Praying for Filter Failure!
A couple of
years back, I wrote about the complaint
of people drowning in the endless stream of information that is available
online. Clay Shirky’s response (“It’s not information overload. It’s filter
failure.”) from 2008 made perfect sense to me.
Recently, I stumbled
upon Nick Carr’s argument that
Shirky only got it backwards. The reason many feel swamped is, as per Carr?

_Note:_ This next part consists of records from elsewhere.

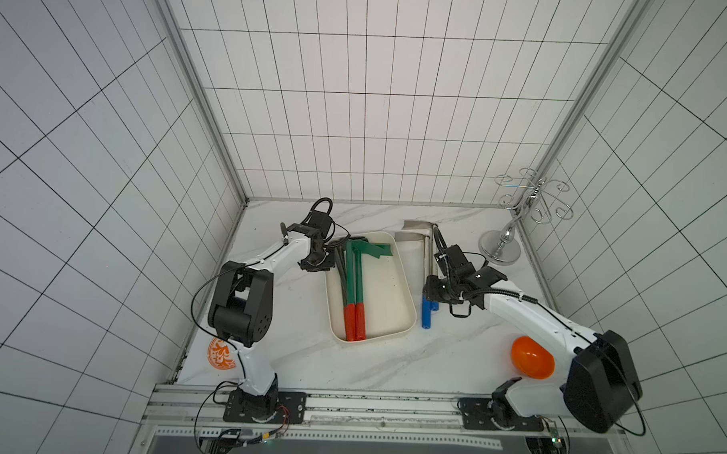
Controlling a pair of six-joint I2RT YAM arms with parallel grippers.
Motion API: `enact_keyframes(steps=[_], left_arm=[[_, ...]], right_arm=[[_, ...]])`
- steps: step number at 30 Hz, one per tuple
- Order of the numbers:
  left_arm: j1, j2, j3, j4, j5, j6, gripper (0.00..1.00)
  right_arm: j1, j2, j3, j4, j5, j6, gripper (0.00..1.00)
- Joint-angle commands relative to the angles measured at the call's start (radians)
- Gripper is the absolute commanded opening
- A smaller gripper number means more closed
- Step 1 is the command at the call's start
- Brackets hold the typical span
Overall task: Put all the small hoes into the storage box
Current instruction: Adjust the storage box at the center of the board, then pick up the hoe from the center of the board.
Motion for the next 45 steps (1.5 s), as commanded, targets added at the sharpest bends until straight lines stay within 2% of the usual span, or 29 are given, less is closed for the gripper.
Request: enact_keyframes(steps=[1,7,17,25,34,45], left_arm=[[0.003,-0.019,0.033,0.002,-0.015,0.008,0.31],[0.003,-0.1,0.052,-0.01,-0.005,0.018,0.4],[0.006,-0.242,0.003,-0.007,-0.005,0.007,0.42],[0.02,-0.326,-0.065,0.009,-0.006,-0.012,0.42],[0.036,-0.367,-0.106,0.02,-0.003,-0.018,0.42],[0.041,-0.366,-0.126,0.024,0.003,-0.015,0.42]], right_arm=[[-0.013,0.026,0.083,-0.046,0.034,-0.011,0.47],[-0.018,0.075,0.148,-0.08,0.06,-0.019,0.47],[-0.05,0.182,0.292,-0.158,0.105,-0.049,0.47],[-0.094,0.32,0.486,-0.244,0.13,-0.085,0.47],[-0.137,0.466,0.681,-0.293,0.145,-0.105,0.46],[-0.178,0.659,0.877,-0.308,0.106,-0.145,0.39]])
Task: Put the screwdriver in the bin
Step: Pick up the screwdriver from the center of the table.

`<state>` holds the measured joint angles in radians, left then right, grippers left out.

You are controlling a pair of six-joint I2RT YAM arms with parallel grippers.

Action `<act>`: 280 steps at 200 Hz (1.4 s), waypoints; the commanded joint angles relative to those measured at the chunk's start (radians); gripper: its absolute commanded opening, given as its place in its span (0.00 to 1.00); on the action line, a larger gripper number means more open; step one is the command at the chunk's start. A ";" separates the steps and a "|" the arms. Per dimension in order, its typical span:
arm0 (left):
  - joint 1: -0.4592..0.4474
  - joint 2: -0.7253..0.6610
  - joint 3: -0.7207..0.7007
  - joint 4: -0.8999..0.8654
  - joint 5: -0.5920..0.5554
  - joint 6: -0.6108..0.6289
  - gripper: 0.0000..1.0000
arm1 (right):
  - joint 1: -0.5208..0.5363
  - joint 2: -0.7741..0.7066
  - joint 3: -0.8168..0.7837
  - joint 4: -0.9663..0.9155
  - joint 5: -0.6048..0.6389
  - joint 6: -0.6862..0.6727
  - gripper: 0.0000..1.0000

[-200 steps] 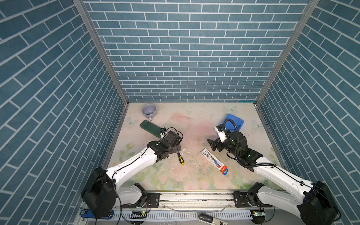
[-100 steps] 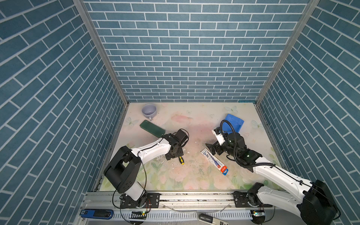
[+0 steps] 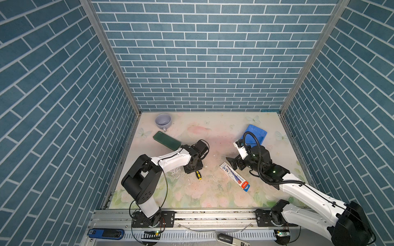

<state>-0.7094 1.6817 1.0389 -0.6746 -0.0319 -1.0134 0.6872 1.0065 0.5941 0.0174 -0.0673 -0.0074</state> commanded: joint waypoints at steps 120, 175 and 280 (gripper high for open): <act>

“It’s not information overload. It’s
filter success.”
The exact
opposite of what Shirky said! And it sounds completely wrong. And so Carr
elaborates.
Carr points out
there are 2 types of information overload:
1) Situational overload (“You need a
particular piece of information…and that piece of information is buried in a
bunch of other pieces of information.”)
2) Ambient overload (“We’re surrounded by so
much information that is of immediate interest to us that we feel overwhelmed
by the neverending pressure of trying to keep up with it all.”)
Google solved
the situational overload problem. It’s the ambient overload that most people
complain about:
“We keep clicking links, keep hitting the
refresh key, keep opening new tabs, keep checking email in-boxes and RSS feeds
and Facebook notifications, keep scanning Amazon and Netflix recommendations –
and yet the pile of interesting information never shrinks.”
Or as Carr
summarizes the difference:
“The cause of situational overload is too
much noise. The cause of ambient overload is too much signal.”
And he points
out:
“As today’s filters improve, they expand
the information we feel compelled to take notice of. Yes, they winnow out the
uninteresting stuff (imperfectly), but they deliver a vastly greater supply of
interesting stuff. And precisely because the information is of interest to us,
we feel pressure to attend to it. As a result, our sense of overload
increases.”
So what’s the solution?
Carr says, half tongue-in-cheek:
“If you really want a respite from
information overload, pray for filter failure.”
Some say, "The movement from jumble to meaning can be summarized thus: Data to information to knowledge to, finally, wisdom seems the direction".
ReplyDeleteUltimately, we have already made the digital systems handle data and information. Knowledge is a queasy thing and people are trying raise computers to arrive at this in a much better way than what we have today. In my opinion, wisdom will forever elude the machines.
I may be wrong of course. From the science of biology point of view, after all, all organisms are machines and no matter how egocentrically we imagine our glory, human beings are only biological machines. And if we, the biological machines, can have wisdom, why not some other man-made machine?